DESCRIPTION OF THE TASK >> All lines below must be repeated exactly, with the pictures omitted.

────────────────────

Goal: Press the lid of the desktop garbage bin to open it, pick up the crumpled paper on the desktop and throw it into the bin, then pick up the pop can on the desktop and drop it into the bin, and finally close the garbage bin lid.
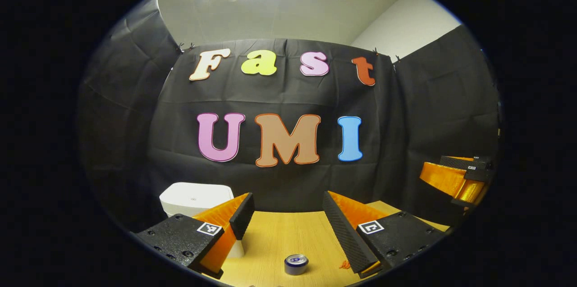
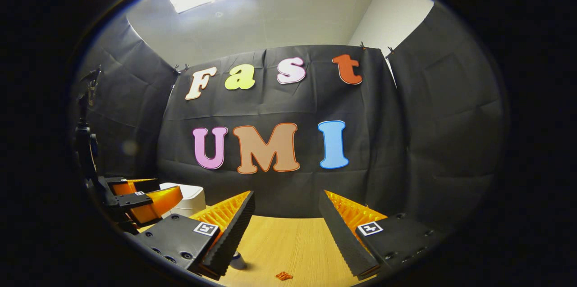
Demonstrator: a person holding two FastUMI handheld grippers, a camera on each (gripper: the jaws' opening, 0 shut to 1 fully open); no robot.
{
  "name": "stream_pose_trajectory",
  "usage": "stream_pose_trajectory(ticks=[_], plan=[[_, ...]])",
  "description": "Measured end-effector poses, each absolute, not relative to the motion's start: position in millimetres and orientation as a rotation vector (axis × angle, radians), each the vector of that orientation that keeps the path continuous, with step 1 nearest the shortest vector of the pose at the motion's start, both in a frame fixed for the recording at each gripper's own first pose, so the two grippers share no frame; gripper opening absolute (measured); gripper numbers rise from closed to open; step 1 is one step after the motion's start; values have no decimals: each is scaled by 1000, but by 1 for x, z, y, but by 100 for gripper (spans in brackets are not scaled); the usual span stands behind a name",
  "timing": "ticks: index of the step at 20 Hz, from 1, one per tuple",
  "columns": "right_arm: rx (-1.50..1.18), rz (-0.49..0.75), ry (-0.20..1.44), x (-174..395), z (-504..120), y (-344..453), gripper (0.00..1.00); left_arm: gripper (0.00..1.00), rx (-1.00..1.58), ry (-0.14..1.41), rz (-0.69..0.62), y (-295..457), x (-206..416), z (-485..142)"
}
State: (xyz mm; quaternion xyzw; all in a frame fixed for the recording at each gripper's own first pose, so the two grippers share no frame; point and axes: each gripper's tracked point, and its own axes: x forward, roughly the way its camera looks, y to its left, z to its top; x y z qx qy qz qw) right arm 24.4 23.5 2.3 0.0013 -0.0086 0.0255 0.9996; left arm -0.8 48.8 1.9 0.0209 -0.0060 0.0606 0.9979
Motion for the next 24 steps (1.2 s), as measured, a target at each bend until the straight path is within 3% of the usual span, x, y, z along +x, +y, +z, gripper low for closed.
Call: stream_pose_trajectory(ticks=[24], plan=[[7,64,-2,29,2,29,96,96,61,-28,131,58,4,12]])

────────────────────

EXERCISE OUTPUT >>
Goal: Press the lid of the desktop garbage bin to open it, pick up the crumpled paper on the desktop and throw it into the bin, then pick up the pop can on the desktop and drop it into the bin, and finally close the garbage bin lid.
Demonstrator: a person holding two FastUMI handheld grippers, a camera on each (gripper: the jaws' opening, 0 shut to 1 fully open); no robot.
{
  "name": "stream_pose_trajectory",
  "usage": "stream_pose_trajectory(ticks=[_], plan=[[_, ...]])",
  "description": "Measured end-effector poses, each absolute, not relative to the motion's start: position in millimetres and orientation as a rotation vector (axis × angle, radians), each the vector of that orientation that keeps the path continuous, with step 1 nearest the shortest vector of the pose at the motion's start, both in a frame fixed for the recording at each gripper's own first pose, so the two grippers share no frame; gripper opening absolute (measured); gripper numbers rise from closed to open; step 1 is one step after the motion's start; values have no decimals: each is scaled by 1000, but by 1 for x, z, y, but by 100 for gripper (spans in brackets are not scaled); the usual span stands behind a name",
  "timing": "ticks: index of the step at 20 Hz, from 1, one per tuple",
  "columns": "right_arm: rx (-1.50..1.18), rz (-0.49..0.75), ry (-0.20..1.44), x (-174..395), z (-504..120), y (-344..453), gripper (0.00..1.00); left_arm: gripper (0.00..1.00), rx (-1.00..1.58), ry (-0.14..1.41), rz (-0.69..0.62), y (-295..457), x (-206..416), z (-485..142)"
}
State: (xyz mm; quaternion xyzw; all in a frame fixed for the recording at each gripper's own first pose, so the two grippers share no frame; point and axes: each gripper's tracked point, and its own axes: x forward, roughly the way its camera looks, y to its left, z to its top; x y z qx qy qz qw) right arm 24.4 23.5 2.3 0.0013 -0.0086 0.0255 0.9996; left arm -0.8 48.8 1.9 0.0209 -0.0060 0.0606 0.9979
Motion for the next 24 steps (1.2 s), as measured, a target at each bend until the straight path is within 3% of the usual span, x, y, z along +x, +y, +z, gripper low for closed.
Call: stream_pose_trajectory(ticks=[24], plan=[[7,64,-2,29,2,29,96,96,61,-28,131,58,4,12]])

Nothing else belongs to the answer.